Seorang pria berinisial LOK (51) di Kendari, Sulawesi Tenggara, ditangkap polisi setelah memperkosa tetangganya yang merupakan penyandang disabilitas berinisial MI (30). Pelaku juga menganiaya korban hingga mengalami keguguran.
"Iya benar pelaku sudah kami amankan setelah ada laporan dari keluarga korban," kata Kasatreskrim Polresta Kendari Kompol Welliwanto Malau, Minggu (5/7/2026).
Kronologi Kejadian
Kasus kekerasan seksual ini terjadi di Kecamatan Abeli, Kendari, sejak Maret hingga Mei 2026. Aksi bejat pelaku terungkap dari keterangan teman korban yang juga merupakan penyandang disabilitas kepada pihak keluarga.
"Jadi keluarga menerima informasi dari teman korban yang juga merupakan disabilitas. Informasi itu bahwa korban diduga telah diperkosa oleh pelaku," ujar Welliwanto.
Polisi yang menerima laporan melakukan penyelidikan dan menangkap pelaku di kediamannya di Kecamatan Abeli pada Sabtu (4/7) sekitar pukul 02.30 Wita. Kepada polisi, pelaku mengakui perbuatannya kepada korban.

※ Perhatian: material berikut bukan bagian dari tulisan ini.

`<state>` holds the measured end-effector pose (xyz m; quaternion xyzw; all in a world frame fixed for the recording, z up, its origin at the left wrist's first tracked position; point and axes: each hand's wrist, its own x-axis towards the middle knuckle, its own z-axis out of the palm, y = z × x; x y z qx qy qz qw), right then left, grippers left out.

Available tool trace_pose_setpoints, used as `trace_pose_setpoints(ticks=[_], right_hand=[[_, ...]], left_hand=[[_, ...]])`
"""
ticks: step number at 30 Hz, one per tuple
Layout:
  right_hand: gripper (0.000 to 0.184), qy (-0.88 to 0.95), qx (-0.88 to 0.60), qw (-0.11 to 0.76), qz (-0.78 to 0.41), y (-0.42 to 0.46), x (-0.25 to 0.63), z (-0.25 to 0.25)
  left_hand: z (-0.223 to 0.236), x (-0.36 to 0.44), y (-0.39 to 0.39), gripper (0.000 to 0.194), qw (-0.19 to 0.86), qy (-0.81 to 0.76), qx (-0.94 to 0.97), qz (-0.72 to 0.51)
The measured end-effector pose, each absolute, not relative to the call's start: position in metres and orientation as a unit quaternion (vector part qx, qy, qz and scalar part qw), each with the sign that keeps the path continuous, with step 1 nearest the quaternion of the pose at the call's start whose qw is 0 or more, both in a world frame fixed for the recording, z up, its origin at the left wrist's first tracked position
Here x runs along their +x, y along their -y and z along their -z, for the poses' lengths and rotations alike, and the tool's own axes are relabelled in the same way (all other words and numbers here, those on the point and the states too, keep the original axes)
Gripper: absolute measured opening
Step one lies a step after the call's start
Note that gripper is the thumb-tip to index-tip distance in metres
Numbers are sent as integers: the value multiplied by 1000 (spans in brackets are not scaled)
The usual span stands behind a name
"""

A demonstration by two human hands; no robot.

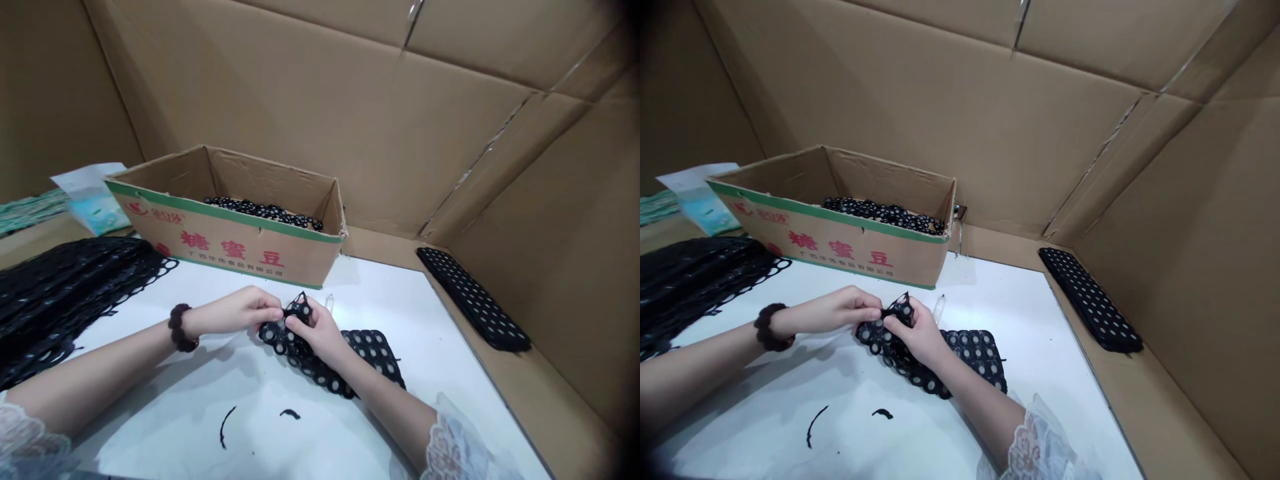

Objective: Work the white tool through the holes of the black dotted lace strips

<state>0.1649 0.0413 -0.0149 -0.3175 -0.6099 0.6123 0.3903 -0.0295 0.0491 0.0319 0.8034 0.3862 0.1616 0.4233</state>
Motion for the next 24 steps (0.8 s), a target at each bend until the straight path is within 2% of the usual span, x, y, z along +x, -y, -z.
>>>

Korban Hamil dan Keguguran
Welliwanto menyebut korban hamil akibat perbuatan pelaku. Namun, korban keguguran karena dianiaya oleh pelaku. "Saat korban hamil, pelaku masih terus melakukan aksinya. Korban keguguran karena pelaku memukul perutnya," ujarnya.
Polisi kini masih melakukan pendalaman untuk mengungkap motif dan kemungkinan adanya korban lain. Pelaku dijerat dengan Undang-Undang Perlindungan Anak dan Undang-Undang Tindak Pidana Kekerasan Seksual dengan ancaman hukuman maksimal 15 tahun penjara.